Government and unions will meet again on Tuesday at the Public Service Coordinating Bargaining Council (PSCBC) to try find common ground amid tensions over salaries.


Mchunu says there’s an offer of a 1.5% increase on the table across the board. 


“Unlike what I’ve seem somewhere else, this is not the same as pay progression that we all know about. This has a new element in that in has a pay progression but it’s in the baseline, it has an impact on what the public servant is going to get, it has an impact in terms of contribution to your pension and that it applies to all public servants.”


Mchunu warns government is unlikely to deviate from the fiscal framework.  


“Where we will get the money after the agreement is something else, it’s something that we must look at ourselves and discuss and find a solution for it but it’s not budgeted for except the 1.5% which is budgeted for. 

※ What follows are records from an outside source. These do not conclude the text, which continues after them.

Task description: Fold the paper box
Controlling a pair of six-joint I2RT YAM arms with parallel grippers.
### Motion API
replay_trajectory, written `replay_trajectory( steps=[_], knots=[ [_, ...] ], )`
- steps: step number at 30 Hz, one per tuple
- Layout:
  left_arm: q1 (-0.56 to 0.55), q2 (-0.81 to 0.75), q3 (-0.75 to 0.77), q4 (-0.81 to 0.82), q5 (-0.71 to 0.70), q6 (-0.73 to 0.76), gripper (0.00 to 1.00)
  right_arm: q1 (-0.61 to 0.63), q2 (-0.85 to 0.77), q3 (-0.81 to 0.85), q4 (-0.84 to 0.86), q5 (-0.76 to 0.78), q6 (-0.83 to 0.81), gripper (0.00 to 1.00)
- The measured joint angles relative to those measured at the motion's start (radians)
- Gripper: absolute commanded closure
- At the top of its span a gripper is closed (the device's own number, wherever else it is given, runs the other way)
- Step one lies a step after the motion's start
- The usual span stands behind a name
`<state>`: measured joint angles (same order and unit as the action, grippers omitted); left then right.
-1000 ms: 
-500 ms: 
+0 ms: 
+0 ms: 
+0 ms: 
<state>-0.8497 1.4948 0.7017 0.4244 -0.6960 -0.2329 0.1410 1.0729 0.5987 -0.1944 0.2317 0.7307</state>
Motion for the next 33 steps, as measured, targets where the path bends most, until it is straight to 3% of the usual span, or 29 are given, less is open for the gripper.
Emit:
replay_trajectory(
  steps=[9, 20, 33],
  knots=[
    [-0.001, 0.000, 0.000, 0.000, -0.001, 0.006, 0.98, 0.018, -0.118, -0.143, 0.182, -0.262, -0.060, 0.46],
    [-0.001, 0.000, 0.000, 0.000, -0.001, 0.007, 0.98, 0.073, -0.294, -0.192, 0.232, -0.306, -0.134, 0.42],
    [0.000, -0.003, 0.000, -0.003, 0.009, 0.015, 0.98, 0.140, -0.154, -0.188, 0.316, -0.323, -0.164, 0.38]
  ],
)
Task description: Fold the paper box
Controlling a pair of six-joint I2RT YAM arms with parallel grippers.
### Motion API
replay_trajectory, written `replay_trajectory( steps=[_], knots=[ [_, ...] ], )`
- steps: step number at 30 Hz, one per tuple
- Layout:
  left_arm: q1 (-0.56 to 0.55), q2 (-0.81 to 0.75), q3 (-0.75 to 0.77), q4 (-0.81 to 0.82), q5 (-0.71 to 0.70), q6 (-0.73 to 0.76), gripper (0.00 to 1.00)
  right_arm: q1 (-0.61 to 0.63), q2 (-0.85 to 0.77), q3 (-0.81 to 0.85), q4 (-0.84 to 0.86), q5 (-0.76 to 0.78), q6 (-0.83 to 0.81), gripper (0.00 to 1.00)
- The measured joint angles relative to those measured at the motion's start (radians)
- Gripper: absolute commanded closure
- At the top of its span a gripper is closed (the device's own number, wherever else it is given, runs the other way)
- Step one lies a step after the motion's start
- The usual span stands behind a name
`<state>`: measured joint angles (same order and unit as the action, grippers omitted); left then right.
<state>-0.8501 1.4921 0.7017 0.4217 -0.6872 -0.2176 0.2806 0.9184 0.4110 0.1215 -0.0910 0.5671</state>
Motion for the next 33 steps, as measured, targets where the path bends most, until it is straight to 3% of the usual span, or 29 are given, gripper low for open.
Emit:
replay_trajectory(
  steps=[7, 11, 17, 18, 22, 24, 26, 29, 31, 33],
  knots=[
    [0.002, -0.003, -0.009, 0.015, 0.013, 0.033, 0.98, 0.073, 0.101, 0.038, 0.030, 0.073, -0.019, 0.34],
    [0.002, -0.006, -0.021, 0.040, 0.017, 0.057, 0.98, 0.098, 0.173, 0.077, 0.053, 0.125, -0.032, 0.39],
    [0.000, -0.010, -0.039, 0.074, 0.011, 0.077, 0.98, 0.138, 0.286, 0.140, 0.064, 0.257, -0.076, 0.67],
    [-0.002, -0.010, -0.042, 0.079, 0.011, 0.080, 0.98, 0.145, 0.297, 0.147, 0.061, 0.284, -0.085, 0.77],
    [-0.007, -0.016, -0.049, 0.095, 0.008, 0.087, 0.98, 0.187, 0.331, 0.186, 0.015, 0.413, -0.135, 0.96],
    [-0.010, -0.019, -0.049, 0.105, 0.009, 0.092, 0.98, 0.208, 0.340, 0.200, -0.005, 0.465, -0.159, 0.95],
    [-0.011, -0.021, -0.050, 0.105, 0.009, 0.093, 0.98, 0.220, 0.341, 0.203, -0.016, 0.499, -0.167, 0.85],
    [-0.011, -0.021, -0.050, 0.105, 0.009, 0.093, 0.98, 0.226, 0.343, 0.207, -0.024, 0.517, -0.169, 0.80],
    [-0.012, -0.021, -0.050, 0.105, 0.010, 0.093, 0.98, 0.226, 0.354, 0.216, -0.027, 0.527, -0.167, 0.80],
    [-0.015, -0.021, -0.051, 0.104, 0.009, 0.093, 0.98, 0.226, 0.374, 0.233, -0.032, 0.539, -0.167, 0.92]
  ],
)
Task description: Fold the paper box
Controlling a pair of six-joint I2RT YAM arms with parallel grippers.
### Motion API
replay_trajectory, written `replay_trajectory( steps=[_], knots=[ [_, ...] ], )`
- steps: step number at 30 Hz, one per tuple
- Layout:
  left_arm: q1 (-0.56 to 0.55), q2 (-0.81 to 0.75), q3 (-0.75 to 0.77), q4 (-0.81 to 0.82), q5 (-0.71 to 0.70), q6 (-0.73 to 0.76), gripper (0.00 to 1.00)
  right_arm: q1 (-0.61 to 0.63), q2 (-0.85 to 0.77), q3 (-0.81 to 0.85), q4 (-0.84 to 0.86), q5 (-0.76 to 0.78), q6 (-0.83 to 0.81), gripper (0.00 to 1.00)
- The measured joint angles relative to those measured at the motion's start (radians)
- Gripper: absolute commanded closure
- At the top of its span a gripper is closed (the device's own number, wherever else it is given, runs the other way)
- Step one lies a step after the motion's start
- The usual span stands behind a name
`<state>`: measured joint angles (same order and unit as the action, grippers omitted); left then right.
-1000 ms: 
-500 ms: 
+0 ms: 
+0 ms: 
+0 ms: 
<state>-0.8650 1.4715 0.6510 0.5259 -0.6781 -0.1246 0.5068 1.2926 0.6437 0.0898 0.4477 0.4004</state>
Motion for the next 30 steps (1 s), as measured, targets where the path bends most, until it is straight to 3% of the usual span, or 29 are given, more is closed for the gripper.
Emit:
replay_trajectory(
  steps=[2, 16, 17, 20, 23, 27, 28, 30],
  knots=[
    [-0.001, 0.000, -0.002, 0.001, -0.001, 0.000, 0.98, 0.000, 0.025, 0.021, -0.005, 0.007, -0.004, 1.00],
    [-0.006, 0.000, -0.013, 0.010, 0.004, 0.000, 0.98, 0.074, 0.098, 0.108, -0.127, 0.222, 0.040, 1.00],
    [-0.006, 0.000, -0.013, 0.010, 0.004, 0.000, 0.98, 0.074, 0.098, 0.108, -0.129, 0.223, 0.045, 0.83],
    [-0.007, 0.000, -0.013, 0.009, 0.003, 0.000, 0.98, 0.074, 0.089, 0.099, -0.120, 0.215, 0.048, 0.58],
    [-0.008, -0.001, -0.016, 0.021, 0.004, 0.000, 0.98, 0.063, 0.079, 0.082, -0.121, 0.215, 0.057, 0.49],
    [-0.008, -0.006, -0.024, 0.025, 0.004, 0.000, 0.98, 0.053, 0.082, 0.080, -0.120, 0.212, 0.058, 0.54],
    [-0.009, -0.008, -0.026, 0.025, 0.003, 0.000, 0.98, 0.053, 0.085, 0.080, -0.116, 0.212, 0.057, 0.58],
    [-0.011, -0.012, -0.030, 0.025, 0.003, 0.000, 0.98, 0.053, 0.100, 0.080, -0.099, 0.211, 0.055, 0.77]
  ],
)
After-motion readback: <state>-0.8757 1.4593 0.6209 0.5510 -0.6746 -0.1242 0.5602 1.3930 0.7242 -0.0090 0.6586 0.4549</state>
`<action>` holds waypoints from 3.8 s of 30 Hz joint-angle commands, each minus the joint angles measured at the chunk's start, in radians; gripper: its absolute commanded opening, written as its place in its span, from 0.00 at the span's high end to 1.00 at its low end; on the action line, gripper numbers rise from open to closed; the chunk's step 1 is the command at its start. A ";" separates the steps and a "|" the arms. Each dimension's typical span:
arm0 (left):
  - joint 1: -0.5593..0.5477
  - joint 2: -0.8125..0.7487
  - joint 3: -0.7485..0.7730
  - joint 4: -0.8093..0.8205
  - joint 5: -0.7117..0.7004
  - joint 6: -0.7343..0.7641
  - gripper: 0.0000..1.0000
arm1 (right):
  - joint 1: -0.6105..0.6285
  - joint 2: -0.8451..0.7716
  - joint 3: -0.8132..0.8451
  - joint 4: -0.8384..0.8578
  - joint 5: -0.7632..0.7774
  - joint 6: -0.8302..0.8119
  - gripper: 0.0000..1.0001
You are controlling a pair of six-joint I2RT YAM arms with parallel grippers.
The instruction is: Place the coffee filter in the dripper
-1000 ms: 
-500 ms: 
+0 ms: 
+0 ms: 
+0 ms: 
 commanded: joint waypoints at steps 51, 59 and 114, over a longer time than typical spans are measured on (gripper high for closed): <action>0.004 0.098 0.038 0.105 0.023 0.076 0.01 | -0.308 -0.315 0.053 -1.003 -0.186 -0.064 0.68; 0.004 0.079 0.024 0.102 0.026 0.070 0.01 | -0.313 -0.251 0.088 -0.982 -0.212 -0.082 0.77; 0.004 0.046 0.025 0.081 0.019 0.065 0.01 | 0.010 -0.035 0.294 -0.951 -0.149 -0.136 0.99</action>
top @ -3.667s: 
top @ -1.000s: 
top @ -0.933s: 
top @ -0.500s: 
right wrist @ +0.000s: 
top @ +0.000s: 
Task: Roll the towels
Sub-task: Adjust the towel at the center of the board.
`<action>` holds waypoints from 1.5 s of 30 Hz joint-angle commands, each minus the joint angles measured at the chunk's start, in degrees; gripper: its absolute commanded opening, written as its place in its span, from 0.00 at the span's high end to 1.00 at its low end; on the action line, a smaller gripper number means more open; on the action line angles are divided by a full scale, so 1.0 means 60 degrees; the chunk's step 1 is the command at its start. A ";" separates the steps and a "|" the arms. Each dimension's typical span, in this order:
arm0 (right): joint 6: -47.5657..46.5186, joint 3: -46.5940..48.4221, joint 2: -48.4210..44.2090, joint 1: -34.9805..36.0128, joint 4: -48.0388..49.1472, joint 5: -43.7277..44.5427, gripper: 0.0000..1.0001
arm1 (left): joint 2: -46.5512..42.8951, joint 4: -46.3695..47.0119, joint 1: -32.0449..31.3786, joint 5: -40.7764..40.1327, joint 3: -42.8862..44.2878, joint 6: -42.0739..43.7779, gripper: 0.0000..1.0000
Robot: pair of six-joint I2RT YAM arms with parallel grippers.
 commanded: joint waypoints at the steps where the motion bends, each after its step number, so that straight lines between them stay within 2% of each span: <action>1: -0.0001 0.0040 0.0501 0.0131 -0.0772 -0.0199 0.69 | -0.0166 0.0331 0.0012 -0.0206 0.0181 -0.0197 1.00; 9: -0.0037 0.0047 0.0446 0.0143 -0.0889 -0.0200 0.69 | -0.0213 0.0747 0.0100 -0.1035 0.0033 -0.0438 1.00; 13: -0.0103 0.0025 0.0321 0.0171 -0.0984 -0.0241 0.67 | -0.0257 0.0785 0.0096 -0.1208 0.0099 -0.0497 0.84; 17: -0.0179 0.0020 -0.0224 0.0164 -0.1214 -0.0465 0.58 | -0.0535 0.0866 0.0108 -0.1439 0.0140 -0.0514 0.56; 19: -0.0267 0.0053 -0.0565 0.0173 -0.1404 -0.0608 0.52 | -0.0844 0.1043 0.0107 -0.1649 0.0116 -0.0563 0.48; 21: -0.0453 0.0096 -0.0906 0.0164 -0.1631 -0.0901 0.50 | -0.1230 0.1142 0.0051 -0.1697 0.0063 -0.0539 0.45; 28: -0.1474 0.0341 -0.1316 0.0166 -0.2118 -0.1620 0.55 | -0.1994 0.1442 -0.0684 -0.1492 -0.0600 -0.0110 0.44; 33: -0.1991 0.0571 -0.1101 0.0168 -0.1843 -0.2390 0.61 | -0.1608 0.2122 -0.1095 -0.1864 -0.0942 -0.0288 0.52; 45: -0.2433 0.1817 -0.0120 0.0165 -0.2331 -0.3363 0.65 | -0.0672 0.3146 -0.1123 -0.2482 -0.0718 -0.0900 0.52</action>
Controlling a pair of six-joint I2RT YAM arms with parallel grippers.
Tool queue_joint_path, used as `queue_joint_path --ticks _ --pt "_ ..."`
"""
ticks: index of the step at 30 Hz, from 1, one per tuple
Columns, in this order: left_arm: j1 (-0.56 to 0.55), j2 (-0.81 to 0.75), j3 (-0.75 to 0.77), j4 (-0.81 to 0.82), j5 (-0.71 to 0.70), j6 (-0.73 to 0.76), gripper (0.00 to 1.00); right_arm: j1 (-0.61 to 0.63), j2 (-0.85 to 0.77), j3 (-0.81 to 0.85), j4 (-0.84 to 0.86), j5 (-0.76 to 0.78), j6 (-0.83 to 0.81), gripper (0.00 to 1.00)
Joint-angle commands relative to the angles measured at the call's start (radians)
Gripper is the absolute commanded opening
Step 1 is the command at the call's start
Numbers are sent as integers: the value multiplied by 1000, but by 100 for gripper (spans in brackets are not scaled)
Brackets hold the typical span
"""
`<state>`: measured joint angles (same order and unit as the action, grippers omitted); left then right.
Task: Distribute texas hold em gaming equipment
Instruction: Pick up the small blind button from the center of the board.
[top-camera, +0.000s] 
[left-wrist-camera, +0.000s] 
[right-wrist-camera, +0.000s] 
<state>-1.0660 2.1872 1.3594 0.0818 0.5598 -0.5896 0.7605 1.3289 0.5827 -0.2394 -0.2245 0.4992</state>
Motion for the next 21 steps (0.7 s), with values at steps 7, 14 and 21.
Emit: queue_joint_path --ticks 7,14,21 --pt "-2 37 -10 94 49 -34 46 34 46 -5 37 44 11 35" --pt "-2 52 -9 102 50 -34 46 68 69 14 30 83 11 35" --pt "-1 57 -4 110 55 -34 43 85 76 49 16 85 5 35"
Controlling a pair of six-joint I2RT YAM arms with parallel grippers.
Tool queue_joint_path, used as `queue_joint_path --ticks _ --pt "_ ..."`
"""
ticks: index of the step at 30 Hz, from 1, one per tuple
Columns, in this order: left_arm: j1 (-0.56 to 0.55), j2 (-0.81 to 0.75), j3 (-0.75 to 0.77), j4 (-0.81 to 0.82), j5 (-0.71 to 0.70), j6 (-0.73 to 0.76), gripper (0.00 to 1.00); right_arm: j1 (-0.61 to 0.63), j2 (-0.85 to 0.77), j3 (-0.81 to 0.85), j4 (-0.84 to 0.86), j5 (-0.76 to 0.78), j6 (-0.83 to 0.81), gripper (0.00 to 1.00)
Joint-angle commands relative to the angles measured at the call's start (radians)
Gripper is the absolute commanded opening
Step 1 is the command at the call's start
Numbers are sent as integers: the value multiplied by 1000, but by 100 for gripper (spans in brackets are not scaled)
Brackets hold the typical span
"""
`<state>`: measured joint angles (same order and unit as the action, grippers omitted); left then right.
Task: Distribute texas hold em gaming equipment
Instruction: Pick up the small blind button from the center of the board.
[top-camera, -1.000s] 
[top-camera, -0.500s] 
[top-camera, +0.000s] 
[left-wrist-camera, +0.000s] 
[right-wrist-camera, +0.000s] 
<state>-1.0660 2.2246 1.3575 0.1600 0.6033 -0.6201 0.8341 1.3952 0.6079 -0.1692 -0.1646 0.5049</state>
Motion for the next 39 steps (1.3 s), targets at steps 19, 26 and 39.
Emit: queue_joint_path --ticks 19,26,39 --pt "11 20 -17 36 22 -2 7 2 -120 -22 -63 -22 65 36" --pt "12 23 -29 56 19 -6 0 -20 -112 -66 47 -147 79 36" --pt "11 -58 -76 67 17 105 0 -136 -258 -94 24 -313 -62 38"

“There are limits everywhere, even in your house you tell whoever is going to the shop at the end of the month to buy groceries, you will not exceed a particular amount of money so we are operating within that but at the. Same time find accommodation to what labour are saying and be also to find a solutions,” he adds. 


READ: Public sector unions to decide on strike after failed wage talks


Mchunu believes the offer is reasonable in the midst of a health crisis and widespread unemployment.  


“In our view, where we sit this is a reasonable offer that we’ve been able to make from nowhere.


“We may not say this is all the unions were looking for but it would be extremely hard for us to say this is very little that we have offered amidst the difficulties we are talking about. 


“I appreciate the difficulties and what I’m persuading the unions that are outside the chamber to consider going back and then I want to secondly make an appeal that we resolve these matters as a matter of urgency.” 


Labour unions previously called for no less than an increase of 4%. 


Previously, the acrimonious talks have yielded little more than threats of protest action.